Historically, of course, firms in some industries have had informal agreements not to hire staff away from each other. Cosy though such arrangements undoubtedly might be, they are, however, illegal when they prevent competition and immoral when they stop businesses from maximising long-term owner value. Remember, the duty of loyalty you owe is to your shareholders, not to your competitors. So there is nothing intrinsically unethical about luring staff away from rival firms.
Your assistant's pious protestation may well reflect fear of being displaced by the newcomers. That his grousing is unjustified, however, doesn't mean that the headhunter is right. Ask yourself: 'Why is the team on the market?
Do you really need a whole team? Would they fit well into your organisation?' And most importantly: 'How would they earn their keep?' When you're poaching, make sure you don't get stuck with a bunch of turkeys.
Dear Miss Conduct
Our new chairman wants to commemorate the New Year and his appointment by introducing a company mission statement. What do you recommend?
Challenged of Chalfont
Don't panic. While it's true that most mission statements expose their sponsors to risk and ridicule, they can, at least in theory, be both sensible and useful.
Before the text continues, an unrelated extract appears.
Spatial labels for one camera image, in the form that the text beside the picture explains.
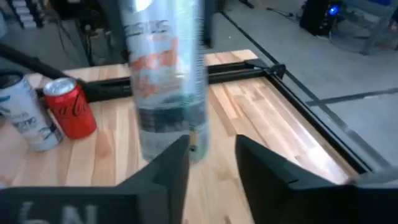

Remind the chairman that unrealistic claims are dangerous even if they are just for show. Though not intended seriously, they may nevertheless be taken as such. If the bogus commitments are believed, expectations will be raised and then cruelly dashed. But if they are not believed, the perceived hypocrisy is likely to provoke contempt and justify cynicism. Either way, the company is unlikely to benefit.
Perhaps your chairman has a serious moral agenda: to put stakeholders above shareholders, or 'social responsibilities' before profits. If so, you should remind him that the board merely directs the corporation, it does not own it. If your chairman avoids the conventional dangers, however, a mission statement can be beneficial. Formulating the statement can force the board to identify and clarify the company's objectives. Making those objectives explicit can improve their chances of being achieved. Implemented intelligently, mission statements can strengthen both corporate performance and corporate governance. If that's what your chairman intends, he deserves your full support.